We expect the core of the query to look like this:
Select YEAR_MONTH, COUNT(*) FROM FACTS, DATE_TABLE GROUP BY YEAR_MONTH;
If however the criteria tab happened to look like this:
We actually see this in the query log:
select count(T374106.QUERY_TEXT) as c1, T374138.DAY_DT as c2, T374138.PER_NAME_MONTH as c3, T374138.CAL_YEAR as c4, T374138.MONTH_NAME as c5 from S_ETL_DAY T374138, S_NQ_ACCT T374106 where ( T374106.START_DT = T374138.DAY_DT ) group by T374138.DAY_DT, T374138.MONTH_NAME, T374138.CAL_YEAR, T374138.PER_NAME_MONTH) Rows 166, bytes 65072 retrieved from database query id: <<2830774>> [[
Woa. Expected 7 rows, actually returned 166 rows. Why?

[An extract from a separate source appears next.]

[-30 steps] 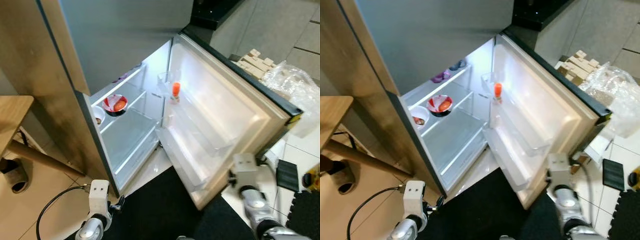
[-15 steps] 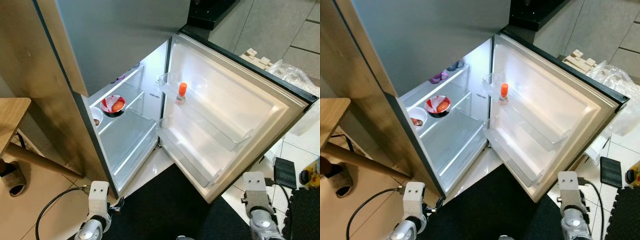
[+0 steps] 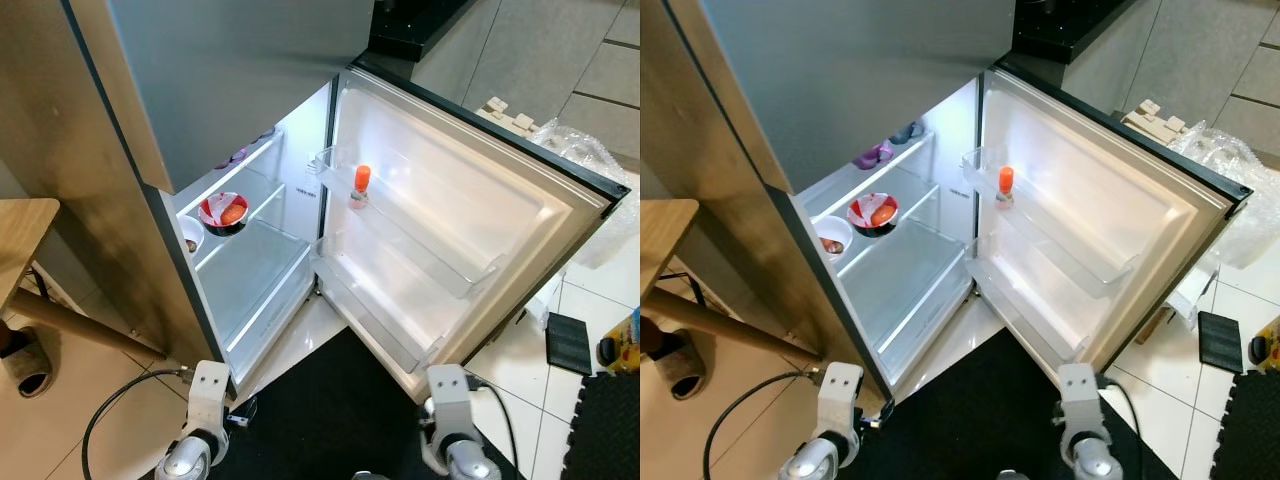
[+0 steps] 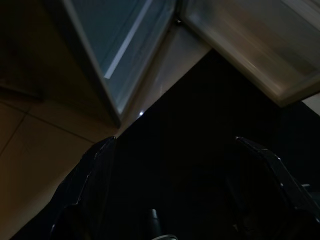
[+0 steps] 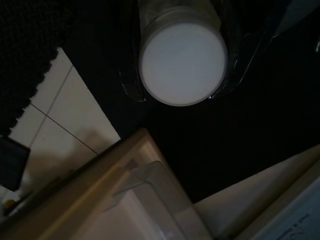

The query includes the day date in the group by is the reason why. As there are roughly 30X more days than months (give and take based on actual usage records), the resultant dataset is that much larger. We’ve asked OBI to run the query at a lower level of grain than we actually need.
Think about that for a minute – what impacts will this have to your performance? Here are some impacts that this causes:
- The Database has to do a group by operation on a larger data set
- Any sorting on that larger dataset or other subsequent calcs or outer selects will be slower
- All of this work impacts overall database load and I/O
- If you are using database result cache it fills it up more quickly
- The larger dataset has to be transmitted over the network to the BI server
- Since the report is at the Month level but the data is at the day level, the BI server now has to do its own group by aggregation to get to the correct grain of the query
- This of course adds delays and load to the BI server
- It also fills up the BI cache faster
Now with this tiny example the differences between the correct query and the bad one are tiny. However, what if you had a 4,000 X difference in grain? Or a very large dataset? Or had to bring back many wide, descriptive fields?
Even worse, what if there were other dimensions that were on the criteria tab and cause the database to needlessly join to them? This in particular can be the largest impact to overall performance.
I have a real world example of how bad this can get: One customer had a report on an Exalytics that was taking over one minute to run. The reason? It was returning 1.2 Million rows from the database when it only needed a few hundred.
So, once we remove the extra stuff from the criteria tab, namely the Day column, the query is what we expect it to be:
select count(T374106.QUERY_TEXT) as c1, T374138.PER_NAME_MONTH as c2, T374138.CAL_YEAR as c3, T374138.MONTH_NAME as c4 from S_ETL_DAY T374138, S_NQ_ACCT T374106 where ( T374106.START_DT = T374138.DAY_DT ) group by T374138.MONTH_NAME, T374138.CAL_YEAR, T374138.PER_NAME_MONTH) Close Row Count = 7, Row Width = 232 bytes [[
Even with this simple example, the data volume returned to OBI is 232 bytes vs 65,072 bytes. That’s a 280X improvement! Again, think about some of your real world examples and how they can be much worse.
Know What OBI Does Before It Does It
This whole post gets down to 2 fundamental OBIEE design and development concepts I have been preaching about for years:
- Know what the SQL is supposed to be before you even look at it
- The SQL is the Truth
How do you know OBI is doing the right thing unless a) you know what the right thing is and b) you actually look at what its doing? Performance is the least of your concerns here – correctness and accuracy are the primary concerns – performance comes in after correctness. Without these two principles, your OBI system is nothing but a black box and you really don’t know what its doing at all.
For performance checking, always look at the group by clauses in the SQL – if the don’t match your output views then you very likely have a Criteria Tab that needs to go on a diet.